The fat years for state budgets are over for this decade, a new nationwide analysis says—and that could spell trouble for future funding of K-12 education.
Although state fiscal conditions remain solid, the latest survey by the Denver-based National Conference of State Legislatures, released at the group’s annual meeting here Aug. 5-9, suggests that states’ revenues already have peaked, and that officials are destined for some financial belt-tightening.
That’s likely to put education leaders on guard, since K-12 aid makes up about 50 percent of states’ budgets, and a number of states have relied on the favorable fiscal climate of recent years to increase public school funding.
“Evidence indicates that [fiscal] 2006 was the peak for state fiscal health this decade,” according to the report, written by Corina Eckl and Ron Snell of the NCSL Fiscal Affairs Program. The annual report covers fiscal 2007, which ended on June 30 in most states, and the 2008 budget year. “The trend is downward,” it says.
The survey includes budget data from 45 states; California, Illinois, Michigan, North Carolina, and Wisconsin had not completed their budgets in time for the report. Since those states are mostly large, with big budgets, and three are in the struggling Great Lakes region, NCSL fiscal experts expect the national outlook to grow a bit dimmer when the five are included.

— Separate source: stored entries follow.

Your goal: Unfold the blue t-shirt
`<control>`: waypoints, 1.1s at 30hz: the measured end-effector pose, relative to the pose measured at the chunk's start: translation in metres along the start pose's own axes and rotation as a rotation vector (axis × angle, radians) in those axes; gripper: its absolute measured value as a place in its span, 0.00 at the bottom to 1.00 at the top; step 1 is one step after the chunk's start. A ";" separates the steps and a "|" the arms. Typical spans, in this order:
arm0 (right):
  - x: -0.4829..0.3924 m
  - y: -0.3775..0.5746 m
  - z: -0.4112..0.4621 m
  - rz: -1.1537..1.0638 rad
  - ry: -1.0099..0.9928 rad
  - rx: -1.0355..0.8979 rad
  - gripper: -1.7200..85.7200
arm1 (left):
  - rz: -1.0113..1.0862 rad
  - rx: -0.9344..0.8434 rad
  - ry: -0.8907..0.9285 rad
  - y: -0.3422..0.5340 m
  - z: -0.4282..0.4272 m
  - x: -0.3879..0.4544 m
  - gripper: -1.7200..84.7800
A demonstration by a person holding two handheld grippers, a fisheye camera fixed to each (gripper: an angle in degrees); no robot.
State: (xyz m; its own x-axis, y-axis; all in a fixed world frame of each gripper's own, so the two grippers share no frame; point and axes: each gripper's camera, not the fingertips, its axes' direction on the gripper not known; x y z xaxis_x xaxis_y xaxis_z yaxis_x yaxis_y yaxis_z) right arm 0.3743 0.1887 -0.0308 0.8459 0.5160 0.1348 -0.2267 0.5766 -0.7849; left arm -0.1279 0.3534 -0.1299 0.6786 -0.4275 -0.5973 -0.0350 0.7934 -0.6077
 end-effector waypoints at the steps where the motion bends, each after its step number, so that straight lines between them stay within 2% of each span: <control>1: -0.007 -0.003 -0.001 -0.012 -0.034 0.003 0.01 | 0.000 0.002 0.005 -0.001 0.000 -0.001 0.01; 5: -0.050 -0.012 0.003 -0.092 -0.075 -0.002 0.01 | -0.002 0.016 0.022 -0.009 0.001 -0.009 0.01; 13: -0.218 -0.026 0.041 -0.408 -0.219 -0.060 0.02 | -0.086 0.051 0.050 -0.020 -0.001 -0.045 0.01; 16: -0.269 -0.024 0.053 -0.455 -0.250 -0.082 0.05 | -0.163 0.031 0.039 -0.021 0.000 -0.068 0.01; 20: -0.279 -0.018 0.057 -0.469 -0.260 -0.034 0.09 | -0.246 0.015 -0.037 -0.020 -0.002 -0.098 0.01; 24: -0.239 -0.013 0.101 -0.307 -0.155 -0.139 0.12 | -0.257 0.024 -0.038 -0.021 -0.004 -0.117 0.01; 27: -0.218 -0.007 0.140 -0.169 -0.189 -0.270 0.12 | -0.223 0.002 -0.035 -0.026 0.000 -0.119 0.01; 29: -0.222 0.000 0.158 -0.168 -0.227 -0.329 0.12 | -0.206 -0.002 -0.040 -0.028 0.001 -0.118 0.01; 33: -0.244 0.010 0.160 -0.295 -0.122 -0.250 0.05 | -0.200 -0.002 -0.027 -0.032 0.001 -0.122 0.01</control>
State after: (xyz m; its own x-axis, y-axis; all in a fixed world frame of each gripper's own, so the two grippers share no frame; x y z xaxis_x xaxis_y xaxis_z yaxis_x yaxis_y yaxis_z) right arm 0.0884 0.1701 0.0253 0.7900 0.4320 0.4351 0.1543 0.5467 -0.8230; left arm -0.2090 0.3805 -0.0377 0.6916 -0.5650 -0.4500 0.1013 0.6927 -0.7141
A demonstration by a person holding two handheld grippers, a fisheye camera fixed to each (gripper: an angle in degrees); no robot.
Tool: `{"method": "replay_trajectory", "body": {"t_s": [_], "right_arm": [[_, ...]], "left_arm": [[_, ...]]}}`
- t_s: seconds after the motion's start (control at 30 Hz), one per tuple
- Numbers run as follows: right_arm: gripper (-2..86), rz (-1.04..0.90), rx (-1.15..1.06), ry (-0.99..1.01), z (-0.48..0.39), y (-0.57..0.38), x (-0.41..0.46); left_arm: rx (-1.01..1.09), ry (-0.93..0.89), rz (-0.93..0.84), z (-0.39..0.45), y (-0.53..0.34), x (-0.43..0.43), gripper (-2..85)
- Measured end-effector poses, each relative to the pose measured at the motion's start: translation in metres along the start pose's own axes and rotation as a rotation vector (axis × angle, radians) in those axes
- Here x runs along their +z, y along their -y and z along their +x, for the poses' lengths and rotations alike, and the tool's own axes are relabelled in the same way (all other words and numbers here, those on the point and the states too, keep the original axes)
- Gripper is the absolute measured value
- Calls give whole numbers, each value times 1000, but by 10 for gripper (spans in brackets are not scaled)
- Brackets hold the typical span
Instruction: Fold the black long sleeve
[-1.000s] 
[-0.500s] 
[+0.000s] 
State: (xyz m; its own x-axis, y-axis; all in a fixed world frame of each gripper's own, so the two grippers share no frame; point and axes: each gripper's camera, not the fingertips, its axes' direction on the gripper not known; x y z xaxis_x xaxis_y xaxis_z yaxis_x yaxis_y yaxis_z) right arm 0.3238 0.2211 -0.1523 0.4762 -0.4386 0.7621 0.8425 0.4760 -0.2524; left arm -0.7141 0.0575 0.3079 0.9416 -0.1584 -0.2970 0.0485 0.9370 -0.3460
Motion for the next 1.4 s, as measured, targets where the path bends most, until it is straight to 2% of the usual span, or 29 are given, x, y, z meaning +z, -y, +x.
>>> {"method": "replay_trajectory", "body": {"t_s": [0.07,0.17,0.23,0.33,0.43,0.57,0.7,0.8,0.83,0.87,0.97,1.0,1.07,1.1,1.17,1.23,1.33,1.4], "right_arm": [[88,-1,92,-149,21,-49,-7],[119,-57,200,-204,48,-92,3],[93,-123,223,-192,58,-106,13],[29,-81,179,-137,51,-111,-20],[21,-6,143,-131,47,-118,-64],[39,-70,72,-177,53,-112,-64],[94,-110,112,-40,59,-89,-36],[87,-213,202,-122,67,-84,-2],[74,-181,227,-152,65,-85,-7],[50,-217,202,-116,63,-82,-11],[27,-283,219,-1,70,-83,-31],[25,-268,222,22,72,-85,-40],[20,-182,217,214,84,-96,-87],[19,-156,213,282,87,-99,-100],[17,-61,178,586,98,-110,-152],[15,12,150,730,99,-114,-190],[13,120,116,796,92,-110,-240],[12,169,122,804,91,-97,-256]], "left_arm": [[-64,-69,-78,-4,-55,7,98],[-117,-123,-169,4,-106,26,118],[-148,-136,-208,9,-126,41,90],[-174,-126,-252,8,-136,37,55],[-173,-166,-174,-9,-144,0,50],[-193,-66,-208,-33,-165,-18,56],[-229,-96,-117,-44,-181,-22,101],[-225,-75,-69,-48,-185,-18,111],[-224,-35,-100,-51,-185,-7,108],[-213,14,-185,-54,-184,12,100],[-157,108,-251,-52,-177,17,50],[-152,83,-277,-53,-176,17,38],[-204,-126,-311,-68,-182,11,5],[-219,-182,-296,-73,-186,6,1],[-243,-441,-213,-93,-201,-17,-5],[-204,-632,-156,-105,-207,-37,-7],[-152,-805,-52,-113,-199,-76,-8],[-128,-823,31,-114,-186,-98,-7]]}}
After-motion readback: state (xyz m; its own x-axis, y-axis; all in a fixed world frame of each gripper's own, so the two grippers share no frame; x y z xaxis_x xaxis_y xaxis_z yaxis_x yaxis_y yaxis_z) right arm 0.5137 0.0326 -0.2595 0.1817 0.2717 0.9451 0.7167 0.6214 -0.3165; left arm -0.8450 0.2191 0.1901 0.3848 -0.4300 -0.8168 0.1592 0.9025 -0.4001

States’ year-end balances—or how much financial cushion they’re carrying forward to the next budget year—are dropping. Aggregate year-end balances fell 7 percent from fiscal 2006 to the end of fiscal 2007. Those balances are expected to fall again by 24 percent from fiscal 2007 to fiscal 2008.
Housing Slump a Factor
The explanation for the fall, according to the report, is that states are enacting tax cuts and seeing weaker revenue projections, while their spending is growing. Contributing to the situation is the slump in the housing market.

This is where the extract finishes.